An Improved Python Pip Workflow
Pip is a quite useful tool. Bundled with Python since 3.4, it’s the default way of adding and removing third
party dependencies to projects. Simply activate your virtualenv and run pip install. Sometime later, run
pip freeze > requirements.txt to create a requirements file that includes the versions of the packages you
installed, so when somebody else installs the dependencies, they install what you used and not some potentially
incompatible version. They can do so by running pip install -r requirements.txt
.
The problem
The process previously described, while simple, assumes that we have a single set of requirements. This may be acceptable if you don’t have a problem with installing your testing dependencies in your production environment, if you don’t have dependencies specific to an environment, or if you’re just writing a simple program or script.
If you DO care however, then this becomes a real PITA really fast.
The solution: pip mastery
Pip is a easy-to-use tool. So easy that you don’t even need to read the manual.
In the pip install
documentation page, in the Requirements File Format
section, there’s information about two little things we can add to our requirements.txt files:
-r
: to import all the requirements from a different requirements file, similar to inheritance.-c
: to refer to another file which contains contraints, like package version contraints.
Integrating these two things into our workflow, it’ll look like this:
Installing production dependencies
Create a lock.txt file if it doesn’t exist already.
Create a file production.txt and list the packages that you want to install, one package per line.
Refer to the lock.txt file as the constraint file.
-c lock.txt
Flask
gunicorn
SQLAlchemy
Run pip install -r production.txt
. Wait until packages are installed.
Run pip freeze > lock.txt
.
That’s it. If you need to install further production dependencies, then simply add them to the production.txt file and repeat the process.
Installing development dependencies
Create the lock.txt file if for some reason it doesn’t exist already.
Create a file development.txt and list the development packages you want to install, one package per line.
Refer to the production.txt file as required file, and to lock.txt as contraints file.
-c lock.txt
-r production.txt
flake8
pytest
Run pip install -r development.txt
. Wait until packages are installed.
Run pip freeze > lock.txt
.
As you see, the process is almost identical to installing production dependencies. To install further development dependencies, add them to development.txt and repeat the process.
Uninstalling a package
Well, ‘ere comes the ugly!
- Remove the packages from production.txt, development.txt, or whatever requirements file you’re using.

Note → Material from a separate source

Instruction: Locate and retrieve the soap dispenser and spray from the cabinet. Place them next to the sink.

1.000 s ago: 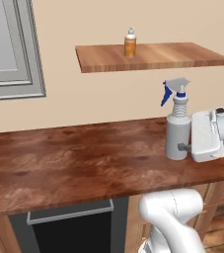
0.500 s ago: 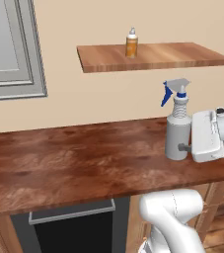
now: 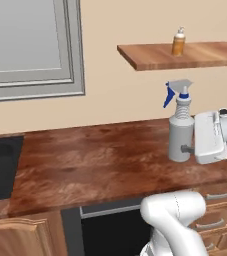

pip freeze | xargs pip uninstall -y
to uninstall all installed packages.pip install -r *development.txt*
(or production.txt).pip freeze > lock.txt
By doing things this way, you ensure that no dangling dependencies are left installed, and that further clean installs will work correctly after the package removal.
The other solution: Pipenv
There’s another solution that has been gaining mindshare since quite a while, even being featured by the PyPA itself. That’s of course, Pipenv.
So why I don’t recommend using Pipenv?
- Pipenv is VERY slow: I don’t know why this is the case, but everytime you install a new Python package, the default behavior is to update the Pipenv.lock file. And this sometimes takes tens of seconds. Unacceptable.
- Pipenv updates already installed packages when installing a new package: Maybe there’s yet another command or flag to prevent this, but the fact is that I see no reason why that should be the default behavior.
- Pipenv requires a separate package installation: This is more of a nitpick. But pip comes preinstalled, so it works in any computer
with Python, and you don’t have to add an additional
pip install pipenv
layer in Dockerfiles. - Pipenv install without arguments does something unexpected: When you run
npm install
, it installs from the lockfile if available. If you runyarn install
it uses the lockfile. If you runpipenv install
it ignores the lockfile and installs from Pipfile silently. You apparently have to runpipenv sync
to install from the lockfile… but honestly, I don’t know. It’s confusing. - Pipenv assumes that you always want a virtualenv: Which is not what you really want inside a Docker container. You have to add the –system flag for this, which is only said briefly in the advanced documentation.
- Pipenv assumes that you want your virtualenv in the home directory: If you want it inside the project directory, then you have to set
some obscure environment variable that’s even more hidden than the
--system
flag. Earlier I made a blog post and made sure of including that flag just so I could check it later if I forgot about it.
In summary, Pipenv brings a ton of opinions into a project just to solve two issues: create virtualenvs, and install Python packages
while also updating a lockfile. The former is solved by running python -m venv .venv
, and the latter by following the instructions in
this post.
Now, to be fair, it also does hash integrity checks, which our proposed alternative doesn’t do; Pip does support hash checking since version 8.0, so maybe we’re missing just a few more tweaks for feature parity…
Closing notes
This literal paragraph and section is here as to not finish the post with a rant. Please ignore, but not completely.